- [YOUR GOAL]:
Every line from the one containing "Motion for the" to the end of the listing below should be transcribed exactly, and no line outside that span should appear.

- [PROVIDED DATA]:

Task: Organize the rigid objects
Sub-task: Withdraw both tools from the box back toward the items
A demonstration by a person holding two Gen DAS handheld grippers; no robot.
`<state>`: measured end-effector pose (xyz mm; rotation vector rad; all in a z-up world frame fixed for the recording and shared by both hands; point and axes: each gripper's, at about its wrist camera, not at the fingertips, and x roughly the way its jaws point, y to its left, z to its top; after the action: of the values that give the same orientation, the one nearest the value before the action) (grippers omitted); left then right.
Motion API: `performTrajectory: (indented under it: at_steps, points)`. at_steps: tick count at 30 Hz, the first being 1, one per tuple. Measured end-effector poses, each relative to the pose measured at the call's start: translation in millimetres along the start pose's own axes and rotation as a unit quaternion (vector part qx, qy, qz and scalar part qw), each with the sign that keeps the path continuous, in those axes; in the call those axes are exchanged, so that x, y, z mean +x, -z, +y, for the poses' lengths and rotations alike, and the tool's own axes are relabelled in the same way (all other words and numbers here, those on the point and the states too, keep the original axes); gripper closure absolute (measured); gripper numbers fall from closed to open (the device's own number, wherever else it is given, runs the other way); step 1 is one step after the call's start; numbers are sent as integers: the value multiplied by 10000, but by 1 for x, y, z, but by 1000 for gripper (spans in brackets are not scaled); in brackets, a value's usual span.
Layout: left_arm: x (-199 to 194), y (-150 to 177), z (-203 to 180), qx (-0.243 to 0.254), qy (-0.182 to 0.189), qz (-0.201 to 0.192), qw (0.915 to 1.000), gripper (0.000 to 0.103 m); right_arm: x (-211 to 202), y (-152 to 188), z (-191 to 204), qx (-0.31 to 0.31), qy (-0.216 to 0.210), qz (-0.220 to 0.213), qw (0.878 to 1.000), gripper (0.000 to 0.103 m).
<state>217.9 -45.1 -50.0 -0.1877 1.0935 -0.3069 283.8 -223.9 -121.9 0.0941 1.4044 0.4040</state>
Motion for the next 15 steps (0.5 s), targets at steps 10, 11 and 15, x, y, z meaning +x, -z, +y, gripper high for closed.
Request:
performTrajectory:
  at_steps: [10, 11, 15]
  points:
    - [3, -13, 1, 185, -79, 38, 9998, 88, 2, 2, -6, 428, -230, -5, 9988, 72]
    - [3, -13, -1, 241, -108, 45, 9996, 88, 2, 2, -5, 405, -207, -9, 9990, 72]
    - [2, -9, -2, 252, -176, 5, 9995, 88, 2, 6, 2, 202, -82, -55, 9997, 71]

- [SOLUTION TO THIS TASK]:
Motion for the next 15 steps (0.5 s), targets at steps 10, 11 and 15, x, y, z meaning +x, -z, +y, gripper high for closed.
Request:
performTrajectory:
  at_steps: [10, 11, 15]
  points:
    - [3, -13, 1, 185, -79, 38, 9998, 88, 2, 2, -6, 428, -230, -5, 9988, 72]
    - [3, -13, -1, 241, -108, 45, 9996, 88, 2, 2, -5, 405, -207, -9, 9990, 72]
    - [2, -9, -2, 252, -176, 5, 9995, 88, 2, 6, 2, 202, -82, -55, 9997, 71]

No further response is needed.